I noticed a big difference in consistency going from 58.0mm to 58.4mm on my Classic.


----------



## catpuccino (Jan 5, 2019)

Rob666 said:


> I would. On the E61 the extra half mm makes a lot of difference. On the much smaller Pav I would think the benefit would be even more marked.


 Agree with this, but caveat being I (presumably we!) are using precision VST baskets so can predict the fit of a .4-.55mm. I don't know what the situation is with the available la pav baskets, how they might fit and whether you might introduce other problems e.g. suction.


----------



## TomHughes (Dec 16, 2019)

catpuccino said:


> Agree with this, but caveat being I (presumably we!) are using precision VST baskets so can predict the fit of a .4-.55mm. I don't know what the situation is with the available la pav baskets, how they might fit and whether you might introduce other problems e.g. suction.

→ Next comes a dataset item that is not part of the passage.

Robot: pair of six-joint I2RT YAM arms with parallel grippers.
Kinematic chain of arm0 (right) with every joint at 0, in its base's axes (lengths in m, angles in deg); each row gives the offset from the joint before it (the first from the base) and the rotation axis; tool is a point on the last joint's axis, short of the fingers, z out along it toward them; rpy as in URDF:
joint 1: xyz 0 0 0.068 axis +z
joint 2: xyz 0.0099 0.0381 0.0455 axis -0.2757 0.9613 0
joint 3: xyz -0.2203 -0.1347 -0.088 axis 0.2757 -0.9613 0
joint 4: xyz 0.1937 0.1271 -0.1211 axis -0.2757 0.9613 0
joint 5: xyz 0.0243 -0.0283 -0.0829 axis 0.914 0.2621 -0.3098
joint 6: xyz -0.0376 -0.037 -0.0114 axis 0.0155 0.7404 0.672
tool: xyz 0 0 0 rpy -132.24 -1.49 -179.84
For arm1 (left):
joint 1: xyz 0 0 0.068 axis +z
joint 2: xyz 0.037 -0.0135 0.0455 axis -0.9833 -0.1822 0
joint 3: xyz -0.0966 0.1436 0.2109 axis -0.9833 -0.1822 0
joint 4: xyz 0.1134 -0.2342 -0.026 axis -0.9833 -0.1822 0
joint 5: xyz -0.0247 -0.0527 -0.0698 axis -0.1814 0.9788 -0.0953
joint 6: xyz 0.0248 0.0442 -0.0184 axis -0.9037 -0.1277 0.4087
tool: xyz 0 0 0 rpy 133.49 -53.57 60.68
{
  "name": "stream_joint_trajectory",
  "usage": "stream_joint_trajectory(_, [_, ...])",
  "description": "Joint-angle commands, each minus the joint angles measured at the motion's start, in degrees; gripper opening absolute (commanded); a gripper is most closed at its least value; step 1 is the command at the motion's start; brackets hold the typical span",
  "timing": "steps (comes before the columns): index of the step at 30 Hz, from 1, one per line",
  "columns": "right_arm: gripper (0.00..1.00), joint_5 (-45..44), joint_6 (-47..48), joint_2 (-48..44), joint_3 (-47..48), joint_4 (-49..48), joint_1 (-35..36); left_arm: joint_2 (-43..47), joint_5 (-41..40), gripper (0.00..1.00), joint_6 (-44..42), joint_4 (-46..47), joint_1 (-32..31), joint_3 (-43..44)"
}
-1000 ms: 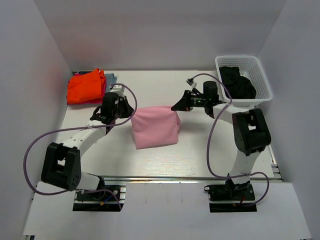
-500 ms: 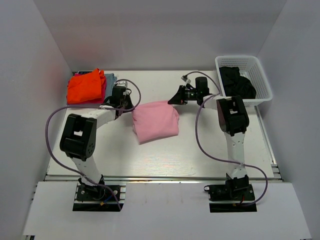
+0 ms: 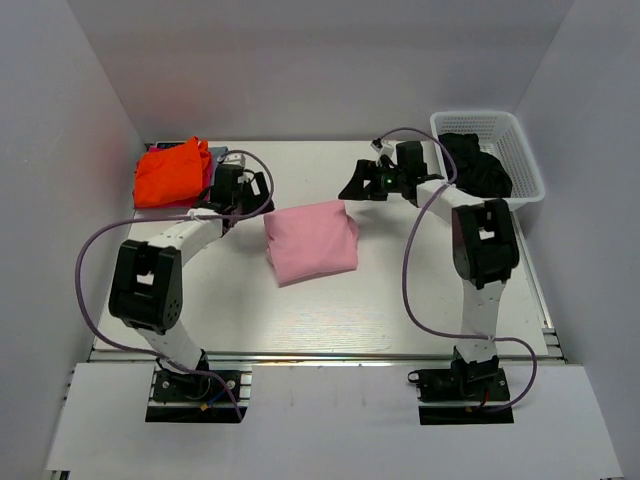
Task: Fold and stack the t-shirts
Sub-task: Smooth out wrinkles on the folded tshirt
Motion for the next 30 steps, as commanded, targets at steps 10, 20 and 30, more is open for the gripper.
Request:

 I've just measured the inside of the la Pavoni baskets and they are 50.00mm unless my calipers are out. 
Apparently 49.6mm is the perfect fit.


----------



## MediumRoastSteam (Jul 7, 2015)

TomHughes said:


> I've just measured the inside of the la Pavoni baskets and they are 50.00mm unless my calipers are out.
> Apparently 49.6mm is the perfect fit.


 I have a tamper which is 51.7mm, fits a 52mm La Pavoni millennium basket - IMS too - like a glove!


----------



## Northern_Monkey (Sep 11, 2018)

The cheap Motta 52mm ones work great on the IMS baskets for the millennium ones as well, took a punt but was the cheapest way to get a nice fitting black handled one.

There is more wiggle room than you expect, as typically baskets are wider at the head space section and tapers to where the puck touches the sides.


----------